> Input data:

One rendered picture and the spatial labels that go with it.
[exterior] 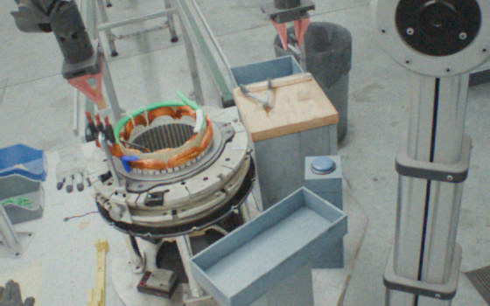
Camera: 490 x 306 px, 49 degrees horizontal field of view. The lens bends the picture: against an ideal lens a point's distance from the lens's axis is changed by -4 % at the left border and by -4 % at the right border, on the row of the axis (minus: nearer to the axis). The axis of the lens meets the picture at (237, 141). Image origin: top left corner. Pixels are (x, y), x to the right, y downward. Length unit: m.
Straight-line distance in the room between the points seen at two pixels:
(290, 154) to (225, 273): 0.38
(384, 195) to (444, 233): 1.67
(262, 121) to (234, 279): 0.40
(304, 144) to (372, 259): 1.18
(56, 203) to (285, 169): 0.68
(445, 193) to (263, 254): 0.31
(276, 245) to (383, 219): 1.56
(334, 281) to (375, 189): 1.46
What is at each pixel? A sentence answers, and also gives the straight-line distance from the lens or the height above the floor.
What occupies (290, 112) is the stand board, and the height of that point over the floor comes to 1.06.
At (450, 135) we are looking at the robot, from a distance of 0.82.
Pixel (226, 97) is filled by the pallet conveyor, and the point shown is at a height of 0.76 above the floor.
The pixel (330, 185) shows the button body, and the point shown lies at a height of 1.01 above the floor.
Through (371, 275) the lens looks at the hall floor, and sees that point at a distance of 2.25.
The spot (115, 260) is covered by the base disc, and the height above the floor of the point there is 0.80.
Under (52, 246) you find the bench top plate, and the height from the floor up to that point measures 0.78.
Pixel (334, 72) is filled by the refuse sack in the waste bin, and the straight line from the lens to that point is 2.64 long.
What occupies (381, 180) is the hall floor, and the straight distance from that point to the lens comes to 2.67.
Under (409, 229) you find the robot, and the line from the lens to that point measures 0.94.
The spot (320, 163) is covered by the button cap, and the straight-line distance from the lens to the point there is 1.07.
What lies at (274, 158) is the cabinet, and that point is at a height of 0.98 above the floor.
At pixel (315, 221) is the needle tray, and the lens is 0.97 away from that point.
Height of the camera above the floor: 1.69
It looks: 34 degrees down
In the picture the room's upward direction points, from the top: 9 degrees counter-clockwise

> Exercise: In the listing above, find the line containing "Through (371, 275)" and the line containing "Pixel (334, 72)". Output them and every line between, exactly, and nothing else.

> Solution:
Through (371, 275) the lens looks at the hall floor, and sees that point at a distance of 2.25.
The spot (115, 260) is covered by the base disc, and the height above the floor of the point there is 0.80.
Under (52, 246) you find the bench top plate, and the height from the floor up to that point measures 0.78.
Pixel (334, 72) is filled by the refuse sack in the waste bin, and the straight line from the lens to that point is 2.64 long.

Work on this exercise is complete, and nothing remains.